Of course there will also be direct capital injections into banks with the $350 billion in TARP funds left over from the Bush administration. Simplified, the very cash injections that occurred in concert with a freefall in bank shares will be tried again. With politicians, past failure is rarely a deterrent when there’s money to spend.
What’s not been acknowledged is the simple truth that the minute any business, including a bank, takes federal money, it is effectively dead. That is so because with government investment never passive, once a company crosses this line, it is no longer in business for profit. Still, politicians love to spend money and they can at least say they’re “doing something” with money not theirs.
And if future Social Security recipients constitute the third rail of politics, homeowners have joined them on what is an increasingly crowded rail groaning under the weight of various sacred political cows. $50 billion will be spent to assist struggling homeowners with their mortgages, so while one part of Geithner’s plan seeks to address toxic mortgage assets, another will make them more toxic given market knowledge that contracts between borrower and lender will soon be rewritten.
Worse, with it uncertain as to which homeowners will benefit from the latest taxpayer-sponsored mulligan, it can be assumed that many homeowners will go non-current on their mortgage payments in the hope that they’ll luck into their own personal bailout. Much as the government has bailed out GM and Chrysler only to demand that they build cars no one wants, the Geithner plan seeks to address the toxic assets on bank balance sheets all the while making them even less desirable.
The Federal Reserve couldn’t be left out, and given its unique ability to increase its cash on hand with a click of a computer mouse, the Fed will buy up as much as $1 trillion in student loans, car loans and credit card debt. Translated, with many businesses struggling to access capital amid what some deem a credit crunch, the Fed will help push even more credit into the hands of already strapped borrowers such that access to capital for businesses with designs on growth will be even more of a distant object. Adam Smith must be spinning.
And perhaps looking to hedge his credibility with regard to a plan that would make even the greatest optimist incredulous, Geithner explained that amid its staggered implementation, “We will have to adapt it as conditions change” and “We will have to try things we’ve never tried before.” Unsurprisingly, stocks cascaded downward after his press conference. Indeed, not only will the Geithner plan not work, but it will also be ever changing; meaning the intrepid investors lying in wait to start buying once the government stops distorting now have another variable to price called uncertainty.
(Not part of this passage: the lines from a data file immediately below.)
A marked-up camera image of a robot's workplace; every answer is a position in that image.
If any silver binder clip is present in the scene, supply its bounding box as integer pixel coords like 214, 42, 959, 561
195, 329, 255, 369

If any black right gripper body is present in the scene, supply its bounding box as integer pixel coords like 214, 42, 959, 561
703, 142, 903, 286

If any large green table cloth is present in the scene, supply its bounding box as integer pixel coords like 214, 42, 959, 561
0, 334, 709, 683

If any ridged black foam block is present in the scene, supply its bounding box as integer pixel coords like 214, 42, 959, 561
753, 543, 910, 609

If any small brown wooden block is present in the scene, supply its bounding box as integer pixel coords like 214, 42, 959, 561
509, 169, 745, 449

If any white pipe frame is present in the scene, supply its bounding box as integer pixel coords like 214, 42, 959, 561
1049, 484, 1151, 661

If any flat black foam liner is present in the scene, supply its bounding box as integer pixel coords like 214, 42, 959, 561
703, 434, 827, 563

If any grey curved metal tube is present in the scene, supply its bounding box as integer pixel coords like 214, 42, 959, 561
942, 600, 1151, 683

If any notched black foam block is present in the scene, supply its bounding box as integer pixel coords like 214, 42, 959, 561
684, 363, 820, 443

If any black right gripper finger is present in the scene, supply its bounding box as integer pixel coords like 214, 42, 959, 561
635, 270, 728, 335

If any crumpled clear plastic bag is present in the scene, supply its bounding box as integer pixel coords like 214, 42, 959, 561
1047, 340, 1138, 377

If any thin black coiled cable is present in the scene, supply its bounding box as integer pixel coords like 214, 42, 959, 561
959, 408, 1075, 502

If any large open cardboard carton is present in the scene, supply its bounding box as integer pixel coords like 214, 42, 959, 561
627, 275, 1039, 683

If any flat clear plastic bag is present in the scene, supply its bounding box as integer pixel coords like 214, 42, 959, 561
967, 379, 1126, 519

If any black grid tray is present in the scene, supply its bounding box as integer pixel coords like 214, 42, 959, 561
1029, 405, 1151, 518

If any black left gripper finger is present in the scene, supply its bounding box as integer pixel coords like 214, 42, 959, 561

Going back to the fall, a purely conjectural concept termed “systemic risk” was trotted out with great frequency to justify the bank bailouts. Looked at in the present, could systemic risk have possibly been worse than the emasculation of our banking system that continues unabated?
It would be hard to imagine an affirmative answer to the above. Instead, we have to conclude that an historical mistake was made in which supposedly free-market adherents gave up what they incorrectly deemed a little bit of market freedom in return for the false and oxymoronic God of government security. John Stuart Mill said paralysis is the certain result when governments offer cheap sustenance, and economic paralysis is what Geithner is delivering.